:: BRIEF ::
All lines from the one with "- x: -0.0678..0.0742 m" through the last are to be given again exactly as they stand in the data below, and only those.
BEGIN DATA SHOWN
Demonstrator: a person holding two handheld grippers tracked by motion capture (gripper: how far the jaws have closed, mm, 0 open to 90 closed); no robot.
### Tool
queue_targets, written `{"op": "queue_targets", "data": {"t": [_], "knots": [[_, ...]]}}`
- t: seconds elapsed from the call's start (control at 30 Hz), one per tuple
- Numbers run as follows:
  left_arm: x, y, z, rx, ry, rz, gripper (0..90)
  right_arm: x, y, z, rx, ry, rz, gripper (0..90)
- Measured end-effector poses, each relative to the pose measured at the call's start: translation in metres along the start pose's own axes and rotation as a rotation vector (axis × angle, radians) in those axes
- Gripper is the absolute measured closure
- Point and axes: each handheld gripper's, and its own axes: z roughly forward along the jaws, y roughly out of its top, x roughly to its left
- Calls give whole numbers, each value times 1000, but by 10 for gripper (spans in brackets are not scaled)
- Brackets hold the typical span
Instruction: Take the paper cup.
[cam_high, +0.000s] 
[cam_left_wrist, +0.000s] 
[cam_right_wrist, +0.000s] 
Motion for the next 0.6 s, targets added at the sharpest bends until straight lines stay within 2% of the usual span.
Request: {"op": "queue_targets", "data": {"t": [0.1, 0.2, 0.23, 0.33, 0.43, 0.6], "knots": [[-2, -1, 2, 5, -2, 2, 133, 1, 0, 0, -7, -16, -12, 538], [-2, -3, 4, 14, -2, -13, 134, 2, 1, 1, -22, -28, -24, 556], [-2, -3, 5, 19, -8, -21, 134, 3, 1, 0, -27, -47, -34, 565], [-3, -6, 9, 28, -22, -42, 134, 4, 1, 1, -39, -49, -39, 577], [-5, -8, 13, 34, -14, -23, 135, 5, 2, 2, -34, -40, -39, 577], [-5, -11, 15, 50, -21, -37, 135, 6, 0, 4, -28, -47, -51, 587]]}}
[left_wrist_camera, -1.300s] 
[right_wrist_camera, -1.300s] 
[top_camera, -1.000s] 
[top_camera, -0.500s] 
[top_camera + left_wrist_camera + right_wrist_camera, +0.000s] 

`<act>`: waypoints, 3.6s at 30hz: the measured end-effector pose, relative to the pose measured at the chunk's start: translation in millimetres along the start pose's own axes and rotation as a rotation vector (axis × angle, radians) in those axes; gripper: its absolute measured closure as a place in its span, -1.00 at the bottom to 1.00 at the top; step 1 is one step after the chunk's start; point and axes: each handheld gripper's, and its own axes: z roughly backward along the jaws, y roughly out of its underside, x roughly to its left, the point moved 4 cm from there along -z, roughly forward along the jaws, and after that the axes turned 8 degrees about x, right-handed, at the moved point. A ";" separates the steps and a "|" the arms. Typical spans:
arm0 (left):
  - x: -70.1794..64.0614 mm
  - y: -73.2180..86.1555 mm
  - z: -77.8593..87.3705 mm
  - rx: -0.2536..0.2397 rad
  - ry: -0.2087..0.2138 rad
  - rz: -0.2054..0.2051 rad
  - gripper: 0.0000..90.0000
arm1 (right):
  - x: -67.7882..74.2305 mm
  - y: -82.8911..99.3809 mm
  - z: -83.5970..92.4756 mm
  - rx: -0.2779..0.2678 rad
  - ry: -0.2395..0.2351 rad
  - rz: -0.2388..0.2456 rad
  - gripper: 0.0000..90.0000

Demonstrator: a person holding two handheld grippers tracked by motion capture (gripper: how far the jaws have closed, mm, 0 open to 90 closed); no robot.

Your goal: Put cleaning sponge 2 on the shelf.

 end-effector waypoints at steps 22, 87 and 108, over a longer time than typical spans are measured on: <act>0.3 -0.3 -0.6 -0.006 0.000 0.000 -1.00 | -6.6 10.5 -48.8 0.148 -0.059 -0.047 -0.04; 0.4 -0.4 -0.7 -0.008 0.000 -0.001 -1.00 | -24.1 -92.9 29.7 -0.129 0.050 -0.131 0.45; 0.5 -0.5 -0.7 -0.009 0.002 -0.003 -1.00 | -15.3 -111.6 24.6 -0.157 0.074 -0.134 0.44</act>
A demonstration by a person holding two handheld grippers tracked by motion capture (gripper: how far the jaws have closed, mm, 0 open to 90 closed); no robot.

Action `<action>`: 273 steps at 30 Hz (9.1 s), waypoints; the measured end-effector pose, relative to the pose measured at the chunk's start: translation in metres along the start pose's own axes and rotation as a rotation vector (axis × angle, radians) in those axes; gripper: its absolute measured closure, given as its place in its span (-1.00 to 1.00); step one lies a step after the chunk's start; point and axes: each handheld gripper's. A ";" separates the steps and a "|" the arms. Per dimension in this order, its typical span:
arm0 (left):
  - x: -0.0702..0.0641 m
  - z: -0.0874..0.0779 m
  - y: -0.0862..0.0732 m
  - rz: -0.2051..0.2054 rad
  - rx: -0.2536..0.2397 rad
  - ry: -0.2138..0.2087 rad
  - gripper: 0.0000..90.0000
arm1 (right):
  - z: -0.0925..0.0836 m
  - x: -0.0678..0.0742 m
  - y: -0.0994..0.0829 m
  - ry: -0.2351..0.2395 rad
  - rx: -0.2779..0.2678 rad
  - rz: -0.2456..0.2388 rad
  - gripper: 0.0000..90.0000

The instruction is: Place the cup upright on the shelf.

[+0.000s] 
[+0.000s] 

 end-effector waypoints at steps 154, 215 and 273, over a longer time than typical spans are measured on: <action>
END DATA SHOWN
:: OUTPUT ::
  - x: -0.0678..0.0742 m
  - y: -0.0994..0.0829 m
  - ry: -0.2351..0.2395 rad
  - rx: -0.2779..0.2678 rad
  - rz: -0.2456..0.2388 rad
  - gripper: 0.0000..90.0000

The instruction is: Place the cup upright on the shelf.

[+0.000s] 
[+0.000s] 

 end-effector waypoints at steps 154, 215 and 273, over a longer time than typical spans are measured on: <action>

Nothing else goes in the answer.